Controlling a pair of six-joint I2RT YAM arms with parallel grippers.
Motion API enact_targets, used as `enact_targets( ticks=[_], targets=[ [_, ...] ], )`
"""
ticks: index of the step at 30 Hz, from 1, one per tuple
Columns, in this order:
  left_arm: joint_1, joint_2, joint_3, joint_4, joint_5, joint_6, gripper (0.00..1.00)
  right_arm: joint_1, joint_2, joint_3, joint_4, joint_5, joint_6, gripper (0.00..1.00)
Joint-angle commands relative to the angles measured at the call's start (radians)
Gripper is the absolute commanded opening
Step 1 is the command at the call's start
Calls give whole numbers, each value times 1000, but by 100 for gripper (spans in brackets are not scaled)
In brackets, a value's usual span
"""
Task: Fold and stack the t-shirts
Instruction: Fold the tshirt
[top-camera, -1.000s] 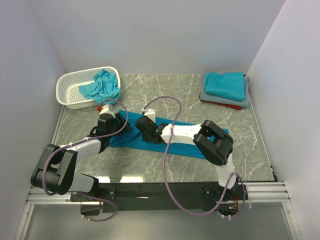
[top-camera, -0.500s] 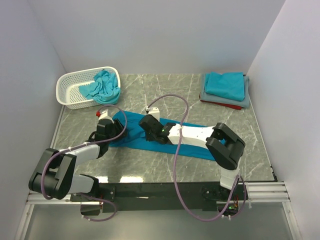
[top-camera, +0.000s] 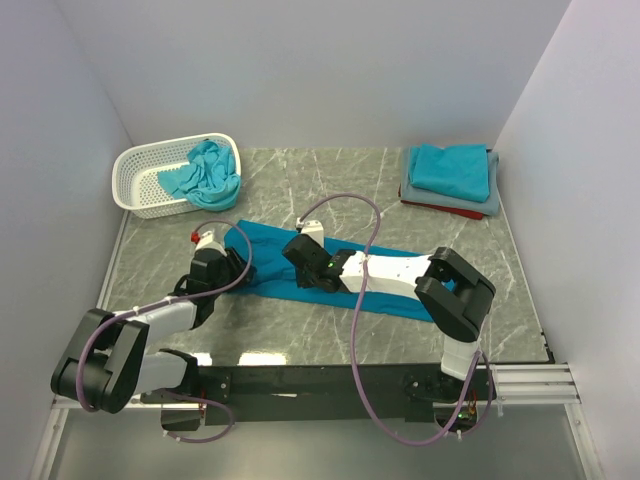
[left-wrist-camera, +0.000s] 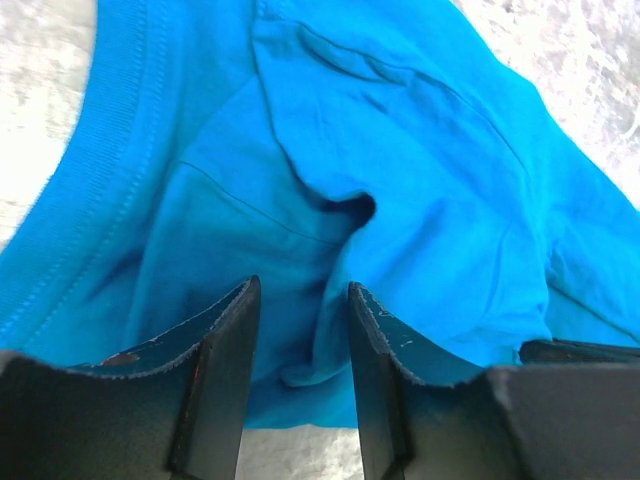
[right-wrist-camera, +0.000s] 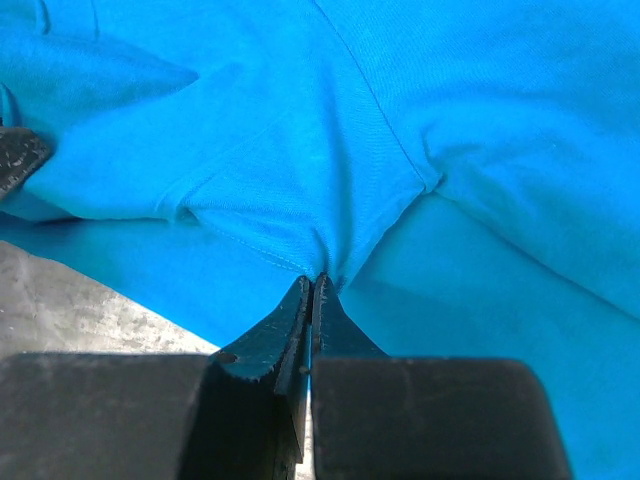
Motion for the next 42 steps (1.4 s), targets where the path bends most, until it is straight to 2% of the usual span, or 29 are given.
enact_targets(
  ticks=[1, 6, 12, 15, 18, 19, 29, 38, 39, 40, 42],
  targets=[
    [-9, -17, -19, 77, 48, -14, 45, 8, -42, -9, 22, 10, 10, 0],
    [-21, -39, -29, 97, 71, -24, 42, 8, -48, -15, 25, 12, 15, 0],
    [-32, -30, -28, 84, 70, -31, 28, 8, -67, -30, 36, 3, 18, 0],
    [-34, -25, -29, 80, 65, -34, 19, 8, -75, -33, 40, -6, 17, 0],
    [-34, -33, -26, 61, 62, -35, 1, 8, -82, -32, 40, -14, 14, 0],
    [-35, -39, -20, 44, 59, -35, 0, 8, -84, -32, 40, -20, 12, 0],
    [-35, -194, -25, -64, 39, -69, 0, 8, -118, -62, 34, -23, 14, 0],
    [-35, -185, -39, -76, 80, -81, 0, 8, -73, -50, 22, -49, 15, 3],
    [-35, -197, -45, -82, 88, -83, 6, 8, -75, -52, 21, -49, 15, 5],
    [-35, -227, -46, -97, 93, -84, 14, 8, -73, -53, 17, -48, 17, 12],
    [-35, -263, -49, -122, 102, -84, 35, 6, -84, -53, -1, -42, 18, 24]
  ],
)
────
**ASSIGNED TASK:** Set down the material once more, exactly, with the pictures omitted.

**RESPONSE TO THE TASK:**
Controlling a pair of six-joint I2RT YAM arms with parallel grippers.
Motion API enact_targets, used as `enact_targets( ticks=[_], targets=[ [_, ...] ], )`
"""
ticks: index of the step at 30 Hz, from 1, one per tuple
Columns, in this order:
  left_arm: joint_1, joint_2, joint_3, joint_4, joint_5, joint_6, gripper (0.00..1.00)
  right_arm: joint_1, joint_2, joint_3, joint_4, joint_5, joint_6, gripper (0.00..1.00)
Joint-angle commands relative to the angles measured at the call's start (radians)
Gripper is the absolute commanded opening
Step 1 is the command at the call's start
Calls give whole numbers, each value times 1000, but by 100 for gripper (spans in brackets are not scaled)
In brackets, a value's usual span
"""
Task: Fold and stack the t-shirts
Instruction: Fold the tshirt
[top-camera, -1.000s] 
[top-camera, -0.500s] 
[top-camera, +0.000s] 
[left-wrist-camera, +0.000s] 
[right-wrist-camera, +0.000s] 
Motion for the next 42 steps (1.4 s), targets where the path bends most, until it is straight to 2% of the usual span, or 29 are given.
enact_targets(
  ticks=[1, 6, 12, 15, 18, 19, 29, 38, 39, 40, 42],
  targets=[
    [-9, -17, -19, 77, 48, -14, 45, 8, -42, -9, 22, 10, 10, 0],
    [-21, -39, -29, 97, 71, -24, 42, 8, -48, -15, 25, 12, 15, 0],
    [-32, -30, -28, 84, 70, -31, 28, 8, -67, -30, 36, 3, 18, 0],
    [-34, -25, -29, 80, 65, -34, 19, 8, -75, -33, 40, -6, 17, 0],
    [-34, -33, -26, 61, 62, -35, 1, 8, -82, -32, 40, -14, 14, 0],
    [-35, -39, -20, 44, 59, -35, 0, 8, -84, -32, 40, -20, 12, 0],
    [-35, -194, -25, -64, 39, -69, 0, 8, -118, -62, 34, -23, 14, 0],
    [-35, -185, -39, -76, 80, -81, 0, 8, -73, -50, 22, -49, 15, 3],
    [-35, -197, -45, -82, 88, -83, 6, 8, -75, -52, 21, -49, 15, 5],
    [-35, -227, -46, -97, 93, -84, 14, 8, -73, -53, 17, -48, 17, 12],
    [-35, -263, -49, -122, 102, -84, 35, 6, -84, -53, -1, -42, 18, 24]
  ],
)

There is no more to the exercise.